First, cost predictability becomes difficult. Linear cost models, which most financial planning assumes, will underestimate actual costs by increasing margins as usage grows. Finance teams accustomed to forecasting cloud compute costs on a per-unit basis will find that agent costs behave more like network effects: each additional unit of work costs more than the last.
Second, the economics favor short conversations. Companies that can structure their agent interactions as many short, independent conversations rather than few long ones will achieve significantly better cost efficiency. This architectural insight may drive changes in how agent-based products are designed, favoring task decomposition and conversation splitting over monolithic, long-running sessions.
Third, the competitive landscape among LLM providers may shift toward models and APIs that address the cache read problem. Providers that offer better caching strategies, sliding-window attention, or conversation summarization features will have a meaningful cost advantage for agent workloads.

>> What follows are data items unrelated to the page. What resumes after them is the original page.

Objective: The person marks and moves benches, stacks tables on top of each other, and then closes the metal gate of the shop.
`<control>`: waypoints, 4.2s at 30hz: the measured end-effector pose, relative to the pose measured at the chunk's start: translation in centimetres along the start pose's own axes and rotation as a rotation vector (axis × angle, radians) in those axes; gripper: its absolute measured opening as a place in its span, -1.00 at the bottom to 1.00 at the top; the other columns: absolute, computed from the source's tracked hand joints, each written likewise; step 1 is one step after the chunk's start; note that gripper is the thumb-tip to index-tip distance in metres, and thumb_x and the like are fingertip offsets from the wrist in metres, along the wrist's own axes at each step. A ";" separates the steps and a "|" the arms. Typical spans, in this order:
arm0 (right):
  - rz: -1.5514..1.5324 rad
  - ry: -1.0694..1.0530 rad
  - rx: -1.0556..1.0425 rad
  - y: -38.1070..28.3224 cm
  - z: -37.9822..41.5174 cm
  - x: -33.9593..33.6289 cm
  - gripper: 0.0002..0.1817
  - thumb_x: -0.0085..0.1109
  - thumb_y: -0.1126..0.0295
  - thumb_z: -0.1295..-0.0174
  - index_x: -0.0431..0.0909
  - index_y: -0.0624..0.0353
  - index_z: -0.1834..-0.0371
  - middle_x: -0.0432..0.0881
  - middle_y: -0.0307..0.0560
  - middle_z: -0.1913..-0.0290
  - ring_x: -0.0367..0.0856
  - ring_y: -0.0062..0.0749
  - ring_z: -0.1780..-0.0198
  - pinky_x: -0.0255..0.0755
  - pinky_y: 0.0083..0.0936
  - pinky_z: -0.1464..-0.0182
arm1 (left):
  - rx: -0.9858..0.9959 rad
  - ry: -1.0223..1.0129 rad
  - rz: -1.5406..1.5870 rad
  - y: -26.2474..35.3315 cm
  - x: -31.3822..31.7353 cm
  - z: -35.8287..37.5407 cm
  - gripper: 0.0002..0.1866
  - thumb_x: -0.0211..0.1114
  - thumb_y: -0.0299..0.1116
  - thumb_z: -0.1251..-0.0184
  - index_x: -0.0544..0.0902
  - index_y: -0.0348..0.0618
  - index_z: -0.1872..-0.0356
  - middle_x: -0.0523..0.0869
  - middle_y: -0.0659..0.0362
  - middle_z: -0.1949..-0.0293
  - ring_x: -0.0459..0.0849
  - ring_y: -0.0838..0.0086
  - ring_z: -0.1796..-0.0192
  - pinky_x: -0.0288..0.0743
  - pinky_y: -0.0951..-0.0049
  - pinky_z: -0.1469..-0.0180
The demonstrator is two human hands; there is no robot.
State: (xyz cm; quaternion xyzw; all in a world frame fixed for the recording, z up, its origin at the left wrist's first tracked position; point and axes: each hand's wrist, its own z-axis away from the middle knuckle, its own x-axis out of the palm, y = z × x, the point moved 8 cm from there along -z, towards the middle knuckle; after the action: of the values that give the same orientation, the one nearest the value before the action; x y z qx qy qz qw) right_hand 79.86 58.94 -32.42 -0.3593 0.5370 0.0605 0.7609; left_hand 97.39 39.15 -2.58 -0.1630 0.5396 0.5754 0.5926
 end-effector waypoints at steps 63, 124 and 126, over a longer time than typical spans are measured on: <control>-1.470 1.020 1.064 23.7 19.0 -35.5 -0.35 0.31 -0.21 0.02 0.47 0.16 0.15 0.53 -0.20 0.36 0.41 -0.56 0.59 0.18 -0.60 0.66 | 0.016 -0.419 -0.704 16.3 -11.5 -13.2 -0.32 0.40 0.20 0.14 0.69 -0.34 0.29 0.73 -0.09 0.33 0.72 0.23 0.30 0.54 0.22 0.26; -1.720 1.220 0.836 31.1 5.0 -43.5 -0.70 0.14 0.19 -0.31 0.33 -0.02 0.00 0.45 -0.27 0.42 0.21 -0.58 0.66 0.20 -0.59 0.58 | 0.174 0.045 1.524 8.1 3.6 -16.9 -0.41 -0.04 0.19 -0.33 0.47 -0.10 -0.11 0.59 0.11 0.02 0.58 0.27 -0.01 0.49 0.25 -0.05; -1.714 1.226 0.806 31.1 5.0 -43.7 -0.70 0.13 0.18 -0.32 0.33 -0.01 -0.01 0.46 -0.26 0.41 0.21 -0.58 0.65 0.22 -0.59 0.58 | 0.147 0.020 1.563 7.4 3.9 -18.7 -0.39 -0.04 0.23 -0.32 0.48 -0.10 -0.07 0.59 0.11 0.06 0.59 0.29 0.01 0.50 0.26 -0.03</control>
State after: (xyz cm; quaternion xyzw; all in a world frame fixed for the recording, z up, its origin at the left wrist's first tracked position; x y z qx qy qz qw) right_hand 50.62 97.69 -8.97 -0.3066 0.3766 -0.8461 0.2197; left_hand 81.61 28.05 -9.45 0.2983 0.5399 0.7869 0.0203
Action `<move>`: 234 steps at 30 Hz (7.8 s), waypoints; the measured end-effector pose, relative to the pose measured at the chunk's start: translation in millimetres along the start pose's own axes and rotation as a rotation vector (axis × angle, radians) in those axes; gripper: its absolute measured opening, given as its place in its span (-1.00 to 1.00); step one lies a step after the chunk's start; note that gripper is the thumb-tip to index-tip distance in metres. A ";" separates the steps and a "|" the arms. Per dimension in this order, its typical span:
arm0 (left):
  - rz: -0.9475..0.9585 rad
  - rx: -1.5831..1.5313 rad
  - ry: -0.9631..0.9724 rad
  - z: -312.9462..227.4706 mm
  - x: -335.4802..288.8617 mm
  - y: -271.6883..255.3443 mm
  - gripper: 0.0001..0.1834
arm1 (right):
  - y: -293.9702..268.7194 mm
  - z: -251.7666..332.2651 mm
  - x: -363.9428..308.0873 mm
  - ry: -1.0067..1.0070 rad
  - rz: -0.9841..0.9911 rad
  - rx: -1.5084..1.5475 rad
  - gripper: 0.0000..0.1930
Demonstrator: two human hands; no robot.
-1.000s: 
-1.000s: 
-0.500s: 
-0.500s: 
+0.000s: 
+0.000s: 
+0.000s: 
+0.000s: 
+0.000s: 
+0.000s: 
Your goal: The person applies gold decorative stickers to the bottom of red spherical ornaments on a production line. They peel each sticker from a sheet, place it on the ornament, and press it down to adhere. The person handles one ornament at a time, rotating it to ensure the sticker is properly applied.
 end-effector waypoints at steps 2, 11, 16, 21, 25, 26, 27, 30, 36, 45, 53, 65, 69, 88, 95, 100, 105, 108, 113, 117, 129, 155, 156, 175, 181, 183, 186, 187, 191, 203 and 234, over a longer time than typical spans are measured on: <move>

The quadratic cost problem is one of the most important and underreported findings in the current AI deployment landscape. Most media coverage of AI agents focuses on capability (what agents can do) rather than economics (what agents cost at scale). Exe.dev's analysis provides the first rigorous, data-backed examination of a cost structure that could limit the economic viability of AI agents for many use cases.
As companies race to deploy agents in response to competitive pressure from AI-first companies, understanding the true cost curve is essential. The quadratic scaling problem does not make agents unviable, but it does mean that naive deployment strategies, those that assume linear cost scaling, will produce budget surprises and may undermine the ROI case for agent adoption.